Elena Chiorino, vicepresidente e assessore al Lavoro e Welfare aziendale della Regione Piemonte: «Il welfare aziendale, vera politica attiva del lavoro, è oggi una leva strategica irrinunciabile: non solo per le istituzioni e le imprese, ma per i lavoratori stessi, sempre più attenti alla qualità del tempo, ai servizi di conciliazione, al benessere complessivo della propria vita. Per questo la Regione non lascia soli gli imprenditori nel vincere questa sfida. Al contrario, tende loro la mano e li affianca concretamente affinché possano progettare e offrire ai propri dipendenti misure capaci di migliorare davvero la qualità della vita, rendendo le imprese più attrattive, responsabili e competitive. Alle donne non offriamo scorciatoie, ma condizioni reali per restare o rientrare nel mercato del lavoro senza rinunciare alla famiglia. Il Piemonte agisce in piena sintonia con l’azione del Governo: una visione che mette al centro lavoro, famiglia e merito come pilastri della Nazione. In sinergia con le politiche nazionali costruiamo un welfare che accompagna le persone lungo tutto l’arco della vita e che sostiene chi produce, educa e si prende cura».
Piani di welfare aziendale delle imprese
Concertato con le parti sociali e con una dotazione economica di 8 milioni di euro, entro il mese di febbraio prenderà il via il primo bando destinato alle imprese piemontesi per l’attivazione Piani integrati di Welfare per la vita e il lavoro. A partire dall’analisi dei fabbisogni della propria azienda, due o più imprese, in Associazione temporanea di impresa o di scopo e in partenariato con associazioni di categoria, enti bilaterali, società di mutuo soccorso e grandi imprese, potranno presentare domanda di contributo alla Regione scegliendo i servizi da attivare.

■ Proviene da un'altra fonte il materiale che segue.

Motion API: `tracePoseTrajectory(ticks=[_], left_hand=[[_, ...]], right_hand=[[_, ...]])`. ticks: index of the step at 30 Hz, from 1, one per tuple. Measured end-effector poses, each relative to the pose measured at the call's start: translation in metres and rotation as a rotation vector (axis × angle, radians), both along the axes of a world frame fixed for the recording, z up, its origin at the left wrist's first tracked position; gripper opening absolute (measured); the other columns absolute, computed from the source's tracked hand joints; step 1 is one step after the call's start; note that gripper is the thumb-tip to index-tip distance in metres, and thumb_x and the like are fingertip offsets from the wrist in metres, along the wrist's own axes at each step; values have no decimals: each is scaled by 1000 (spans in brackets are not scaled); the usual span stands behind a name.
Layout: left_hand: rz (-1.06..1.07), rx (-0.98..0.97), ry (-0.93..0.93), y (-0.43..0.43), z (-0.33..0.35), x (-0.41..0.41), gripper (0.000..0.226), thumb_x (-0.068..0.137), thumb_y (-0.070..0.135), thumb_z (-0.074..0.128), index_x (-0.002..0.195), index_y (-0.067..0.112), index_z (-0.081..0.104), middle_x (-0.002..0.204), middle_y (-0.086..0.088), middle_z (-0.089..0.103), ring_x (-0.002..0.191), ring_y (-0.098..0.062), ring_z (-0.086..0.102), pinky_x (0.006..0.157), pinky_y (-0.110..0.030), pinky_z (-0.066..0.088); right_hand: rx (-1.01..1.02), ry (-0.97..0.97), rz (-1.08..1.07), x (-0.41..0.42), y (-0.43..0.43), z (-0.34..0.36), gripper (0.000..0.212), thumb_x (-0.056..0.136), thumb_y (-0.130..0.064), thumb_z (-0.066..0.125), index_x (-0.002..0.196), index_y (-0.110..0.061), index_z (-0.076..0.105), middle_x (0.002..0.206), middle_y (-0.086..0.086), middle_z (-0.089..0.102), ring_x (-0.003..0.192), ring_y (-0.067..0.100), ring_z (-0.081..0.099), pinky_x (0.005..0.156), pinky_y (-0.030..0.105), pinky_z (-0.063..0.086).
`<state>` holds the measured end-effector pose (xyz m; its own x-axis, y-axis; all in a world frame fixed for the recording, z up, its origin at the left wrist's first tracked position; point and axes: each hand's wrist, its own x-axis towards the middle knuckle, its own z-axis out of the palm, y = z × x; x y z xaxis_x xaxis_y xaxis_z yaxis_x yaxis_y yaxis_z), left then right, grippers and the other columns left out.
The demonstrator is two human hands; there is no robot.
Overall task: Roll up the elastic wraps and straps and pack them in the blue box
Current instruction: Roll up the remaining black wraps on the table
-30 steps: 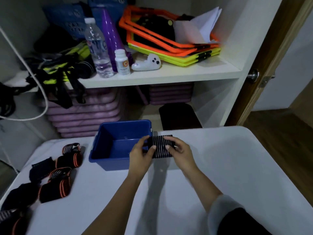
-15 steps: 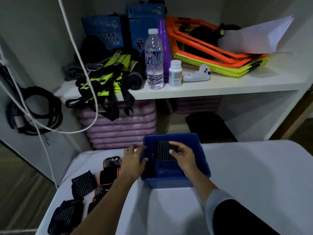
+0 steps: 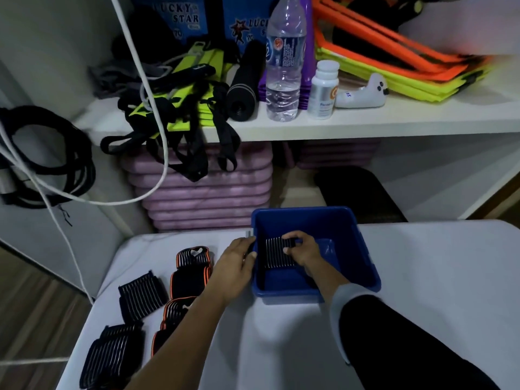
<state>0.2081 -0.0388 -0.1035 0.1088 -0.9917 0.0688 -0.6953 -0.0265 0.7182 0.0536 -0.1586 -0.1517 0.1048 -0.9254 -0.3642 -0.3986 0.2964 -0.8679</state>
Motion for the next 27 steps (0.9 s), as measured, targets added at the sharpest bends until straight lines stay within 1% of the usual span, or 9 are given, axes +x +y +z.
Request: tracePoseTrajectory(ticks=[3, 6, 8, 10, 12, 15, 20, 24, 27], left_hand=[[9, 20, 3, -2, -5, 0, 48, 91, 22, 54, 136, 11, 44, 129, -4, 47, 107, -21, 55, 93, -36, 48], [19, 3, -2, -4, -9, 1, 49, 89, 21, 57, 136, 13, 44, 130, -2, 47, 109, -19, 54, 96, -35, 47], [13, -10, -12, -4, -10, 1, 48, 90, 22, 56, 136, 14, 44, 130, -1, 47, 110, -18, 54, 97, -33, 46], [15, -18, -15, -3, -12, 1, 48, 91, 23, 55, 137, 14, 44, 132, -1, 46, 111, -19, 53, 97, -35, 46], [14, -25, -16, -2, -14, 2, 49, 91, 25, 55, 137, 15, 43, 133, -1, 46, 112, -19, 53, 98, -36, 46], [16, -25, -16, -1, -13, 1, 49, 92, 26, 54, 138, 16, 42, 134, 0, 45, 114, -18, 52, 99, -36, 46], [21, -17, -32, 0, -10, 0, 50, 92, 27, 53, 139, 16, 41, 136, 1, 43, 115, -18, 51, 99, -35, 45], [27, -20, -56, 1, -12, -1, 50, 93, 28, 52, 140, 17, 40, 137, 1, 43, 114, -19, 51, 98, -33, 45], [45, -16, -65, 1, -13, -3, 50, 93, 28, 52, 140, 18, 40, 139, 2, 42, 115, -19, 51, 97, -33, 46]], right_hand=[[21, 30, -25, 6, -5, -5, 30, 79, 7, 66, 81, -23, 64, 116, 15, 61, 102, 32, 62, 80, 37, 55], [23, 43, -46, 8, -9, -7, 27, 81, 8, 64, 95, -15, 67, 112, 15, 63, 94, 28, 61, 79, 34, 55], [8, 74, -33, 8, -10, -9, 26, 81, 6, 64, 99, -13, 67, 109, 13, 62, 97, 28, 61, 80, 32, 54], [-36, 136, 16, 9, -8, -9, 26, 81, 2, 67, 96, -19, 64, 113, 12, 61, 101, 29, 60, 81, 32, 53], [-83, 239, 80, 10, -7, -10, 33, 80, -6, 71, 105, -26, 63, 120, 14, 58, 104, 29, 59, 84, 32, 52], [-109, 347, 154, 8, -5, -4, 47, 77, -18, 76, 120, -28, 59, 124, 9, 57, 113, 28, 55, 88, 32, 47], [-92, 360, 195, 8, -4, 0, 54, 67, -6, 81, 115, -24, 63, 115, 12, 64, 101, 25, 62, 85, 33, 54], [-136, 404, 231, 8, -5, -3, 55, 78, -10, 73, 128, -24, 54, 126, 14, 51, 114, 30, 52, 94, 33, 44], [-165, 470, 273, 10, -5, -5, 53, 86, -12, 65, 135, -22, 45, 128, 18, 44, 115, 35, 50, 96, 37, 43]])
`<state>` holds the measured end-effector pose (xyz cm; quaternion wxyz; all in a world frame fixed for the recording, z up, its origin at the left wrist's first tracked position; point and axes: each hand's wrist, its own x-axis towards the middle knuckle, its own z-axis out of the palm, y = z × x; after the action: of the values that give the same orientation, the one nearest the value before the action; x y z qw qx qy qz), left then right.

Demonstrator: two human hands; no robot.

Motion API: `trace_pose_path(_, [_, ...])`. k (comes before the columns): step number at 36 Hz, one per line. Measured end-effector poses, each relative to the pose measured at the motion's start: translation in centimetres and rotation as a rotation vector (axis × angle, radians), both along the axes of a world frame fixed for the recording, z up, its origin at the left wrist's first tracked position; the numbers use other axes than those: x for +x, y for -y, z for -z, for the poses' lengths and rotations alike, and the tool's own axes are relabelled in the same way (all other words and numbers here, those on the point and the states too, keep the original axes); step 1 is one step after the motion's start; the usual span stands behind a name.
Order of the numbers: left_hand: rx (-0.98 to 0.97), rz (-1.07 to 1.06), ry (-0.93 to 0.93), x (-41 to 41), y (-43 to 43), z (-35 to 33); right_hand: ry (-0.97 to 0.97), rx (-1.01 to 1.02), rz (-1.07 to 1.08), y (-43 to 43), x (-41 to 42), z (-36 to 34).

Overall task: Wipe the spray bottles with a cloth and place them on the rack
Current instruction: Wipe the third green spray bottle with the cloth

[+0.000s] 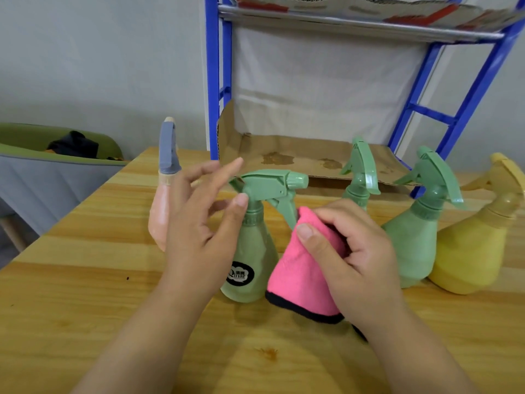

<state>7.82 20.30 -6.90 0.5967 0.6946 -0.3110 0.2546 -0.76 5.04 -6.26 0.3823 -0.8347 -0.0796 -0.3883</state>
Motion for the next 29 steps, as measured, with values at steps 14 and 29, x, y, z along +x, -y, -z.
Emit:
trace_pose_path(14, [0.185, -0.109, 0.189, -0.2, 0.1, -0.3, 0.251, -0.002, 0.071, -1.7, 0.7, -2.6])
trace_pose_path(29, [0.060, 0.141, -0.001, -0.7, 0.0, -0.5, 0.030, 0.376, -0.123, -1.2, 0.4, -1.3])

Molti i servizi ammessi al finanziamento: lavoro agile e smart working (strumenti tecnologici formazione sul lavoro agile e assistenza operativa), servizi per minori (rette scolastiche, pre e post scuola, attivazione di nidi aziendali, baby parking, baby-sitting), il supporto a familiari fragili (servizi di assistenza domiciliare, diurna o residenziale per familiari anziani o non autosufficienti), mobilità sostenibile ( convenzioni su car pooling, bike sharing, navette aziendali e scuolabus a prezzi agevolati), salute (polizze assicurative sanitarie integrative). Le proposte progettuali dovranno avere un valore minimo di 80.000 mila euro e una durata di 24 mesi; a fronte di un cofinanziamento del 25%, le imprese potranno richiedere un contributo fino a 200 mila euro.
Nella seconda parte dell’anno saranno attivati i Voucher di conciliazione, finanziati con 8,5 milioni di euro: rivolti alle donne, sia occupate che disoccupate, con un reddito ISEE fino a 40mila euro, avranno un valore fino a 6.000 mila euro complessivi per una durata di 12 mesi anche non consecutivi. Per favorirne il reinserimento nel mercato del lavoro, le donne disoccupate potranno richiedere il voucher garantendo la partecipazione a percorsi di politica attiva.
Anche in questo caso molto ampia la gamma di servizi finanziabili, pensati per i diversi carichi di cura:
La gestione dei voucher sarà affidata a un provider esterno, senza richieste di anticipo o obbligo di rendicontazione, rendendo semplice la fruizione dei servizi alle donne piemontesi.